Visual dialogue is a challenging task that needs to extract implicit information from both visual (image) and textual (dialogue history) contexts. Classical approaches pay more attention to the integration of the current question, vision knowledge and text knowledge, despising the heterogeneous semantic gaps between the cross-modal information. In the meantime, the concatenation operation has become de-facto standard to the cross-modal information fusion, which has a limited ability in information retrieval.
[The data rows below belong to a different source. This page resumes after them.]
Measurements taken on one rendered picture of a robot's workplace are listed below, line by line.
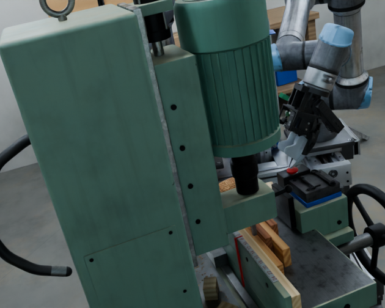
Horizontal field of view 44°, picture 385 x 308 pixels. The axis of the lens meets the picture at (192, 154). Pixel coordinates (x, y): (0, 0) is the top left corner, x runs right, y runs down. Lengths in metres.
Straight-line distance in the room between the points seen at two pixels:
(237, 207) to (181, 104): 0.29
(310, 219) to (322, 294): 0.23
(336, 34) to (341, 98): 0.65
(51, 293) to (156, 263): 1.89
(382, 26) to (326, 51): 4.20
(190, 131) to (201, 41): 0.17
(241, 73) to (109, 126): 0.26
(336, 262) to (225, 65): 0.52
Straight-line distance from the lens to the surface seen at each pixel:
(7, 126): 4.48
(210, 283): 1.22
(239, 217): 1.07
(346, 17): 1.66
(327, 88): 1.19
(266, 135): 0.96
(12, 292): 2.96
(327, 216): 1.24
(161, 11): 0.88
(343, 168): 1.80
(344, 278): 1.10
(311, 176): 1.26
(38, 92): 0.80
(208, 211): 0.99
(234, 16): 0.87
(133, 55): 0.80
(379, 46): 5.40
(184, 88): 0.88
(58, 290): 2.81
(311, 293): 1.06
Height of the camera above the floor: 1.62
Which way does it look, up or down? 24 degrees down
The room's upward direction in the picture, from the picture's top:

In this paper, we propose a novel Knowledge-Bridge Graph Network (KBGN) model by using graph to bridge the cross-modal semantic relations between vision and text knowledge in fine granularity, as well as retrieving required knowledge via an adaptive information selection mode. Moreover, the reasoning clues for visual dialogue can be clearly drawn from intra-modal entities and inter-modal bridges. Experimental results on VisDial v1.0 and VisDial-Q datasets demonstrate that our model outperforms exiting models with state-of-the-art results.